Apremiada por la guardia que me acompañaba tocaba despedirse. La hora y media que estuve en el velatorio pasó muy rápido. Basilia fue mi último abrazo. La apreté contra mi pecho, no quería que terminara aquel momento, en aquel abrazo había un sentimiento desconocido, que no podía identificar. Un estremecimiento sacudió nuestros cuerpos. Le dije: Mima, no llores. Siento mucho dolor al verte así. Separó su cara de mi pecho, busco mis ojos y los miró profundamente y me dijo: No, si tú no te has muerto.

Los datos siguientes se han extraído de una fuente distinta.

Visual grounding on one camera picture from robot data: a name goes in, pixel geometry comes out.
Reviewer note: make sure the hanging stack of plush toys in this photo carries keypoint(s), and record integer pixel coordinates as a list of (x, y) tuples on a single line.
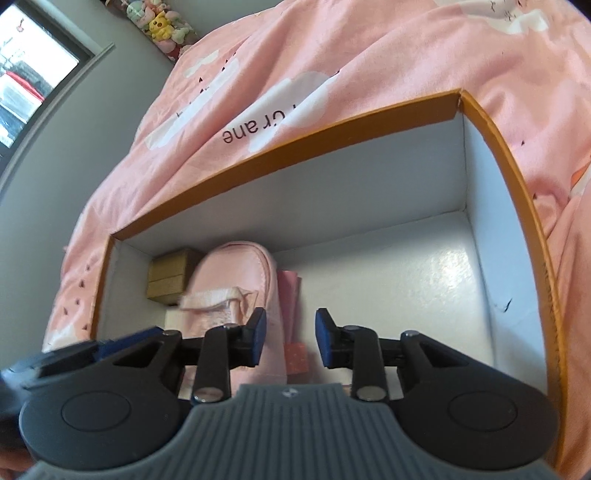
[(159, 23)]

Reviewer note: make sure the pink paper packet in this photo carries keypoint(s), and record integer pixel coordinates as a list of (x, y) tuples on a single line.
[(290, 300)]

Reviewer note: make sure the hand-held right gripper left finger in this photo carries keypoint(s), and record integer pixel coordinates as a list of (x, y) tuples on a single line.
[(258, 337)]

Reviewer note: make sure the small salmon dotted card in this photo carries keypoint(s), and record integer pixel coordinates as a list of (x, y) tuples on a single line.
[(296, 360)]

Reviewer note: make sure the pink cloud print blanket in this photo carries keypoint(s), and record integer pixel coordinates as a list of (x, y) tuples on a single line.
[(369, 60)]

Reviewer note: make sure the pink fabric pouch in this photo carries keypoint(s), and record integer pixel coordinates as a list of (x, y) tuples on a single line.
[(231, 272)]

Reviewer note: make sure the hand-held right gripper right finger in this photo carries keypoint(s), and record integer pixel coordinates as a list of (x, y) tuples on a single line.
[(325, 339)]

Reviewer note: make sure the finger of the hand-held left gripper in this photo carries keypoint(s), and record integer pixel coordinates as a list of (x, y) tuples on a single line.
[(124, 344)]

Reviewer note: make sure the orange cardboard box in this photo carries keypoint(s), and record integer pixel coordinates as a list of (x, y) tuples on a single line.
[(415, 277)]

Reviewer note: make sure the gold cardboard box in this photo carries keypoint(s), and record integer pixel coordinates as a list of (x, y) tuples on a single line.
[(171, 277)]

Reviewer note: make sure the window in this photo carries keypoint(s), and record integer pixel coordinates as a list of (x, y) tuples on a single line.
[(32, 74)]

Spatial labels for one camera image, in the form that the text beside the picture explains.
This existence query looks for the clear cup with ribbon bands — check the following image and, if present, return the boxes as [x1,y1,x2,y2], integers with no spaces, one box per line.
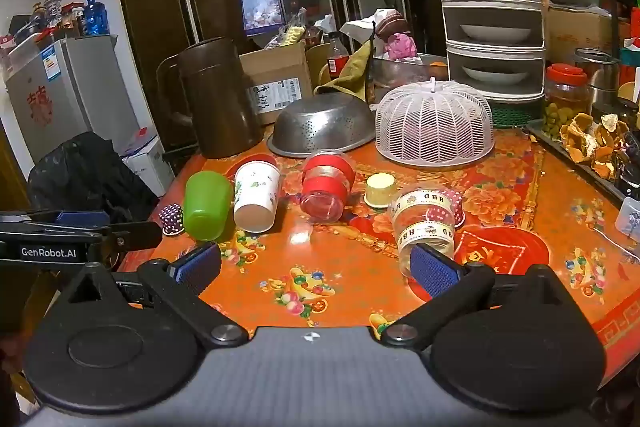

De camino a mi galera repasaba mentalmente lo que había vivido, quería guardar en mi memoria detalladamente cada encuentro, cada momento, cada palabra. Aquellas últimas palabras: No, si tú no te has muerto. Se repetían una y otra vez sin dejarlas de escuchar por un solo instante, era como un eco. Encerraban algo, pero no sabía qué.
Cuando realmente fui consciente, de las enormes palabras que había depositado mi bisabuela en el alma, perdí el conocimiento y fui a parar a la enfermería por una semana, débil, deshidratada, triste.
¿Merecía estas palabras el día de mi santo, el día de mi cumpleaños, el día en que cumplía 20 años, el día en que falleció su hija?
Estas palabras me acompañan como una bendición. Muchas gracias Basilia.